= List of corruption allegations against parliamentarians in Ghana =

This article provides a list of formal corruption allegations against Ghanaian parliamentarians, sorted from most recent date to least recent.

== Cases ==
- Abuga Pele. Member of parliament for the Chiana-Paga constituency, Abuga pele was convicted in February 2018 and charged with a six-year jail term for willfully causing a loss of GH¢4.1 million to the state of Ghana.
- Mohammed Mubarak Muntaka. In June 2009, Mubarak Muntaka resigned from his position as Minister for Youth and Sports on the orders of President Mills following investigations into dozens of allegations levelled against him, including financial malpractice and abuse of power. Ghana's Commission on Human Rights and Administrative Justice asked Mubarak Muntaka to refund misappropriated funds.
- Mahama Ayariga.
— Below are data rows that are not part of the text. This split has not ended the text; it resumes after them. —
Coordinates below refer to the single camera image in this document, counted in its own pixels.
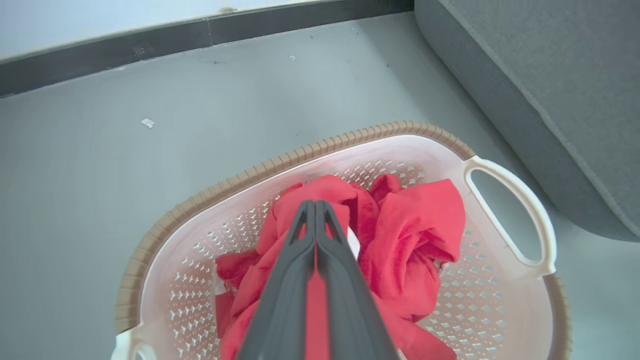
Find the cream perforated basket brown rim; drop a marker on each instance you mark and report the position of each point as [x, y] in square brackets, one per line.
[500, 310]

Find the black baseboard strip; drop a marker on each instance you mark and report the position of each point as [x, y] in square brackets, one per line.
[150, 45]

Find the small white paper scrap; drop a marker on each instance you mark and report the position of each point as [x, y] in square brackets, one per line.
[147, 123]

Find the red garment with white stripes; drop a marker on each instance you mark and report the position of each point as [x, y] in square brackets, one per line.
[410, 235]

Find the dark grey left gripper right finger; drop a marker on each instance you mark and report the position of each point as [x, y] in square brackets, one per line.
[350, 310]

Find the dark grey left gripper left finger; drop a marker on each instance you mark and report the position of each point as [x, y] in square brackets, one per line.
[280, 310]
A pressure group petitioned the Commission on Human Rights and Administrative Justice in September 2009 to investigate Mahama Ayariga for acquiring 5 subsidized tractors from the ministry of Agriculture that were meant to support underprivileged farmers in rural communities. Appointments Committee of Parliament initially suspended his approval of becoming a minister pending investigations, that cleared him afterwards. Mahama Ayariga claimed that his application to acquire the tractors "was approved" and he was unaware that there was an "affordable arrangements" scheme associated with purchasing the tractors. The investigation was reopened in July 2017 when a different political party formed a new government.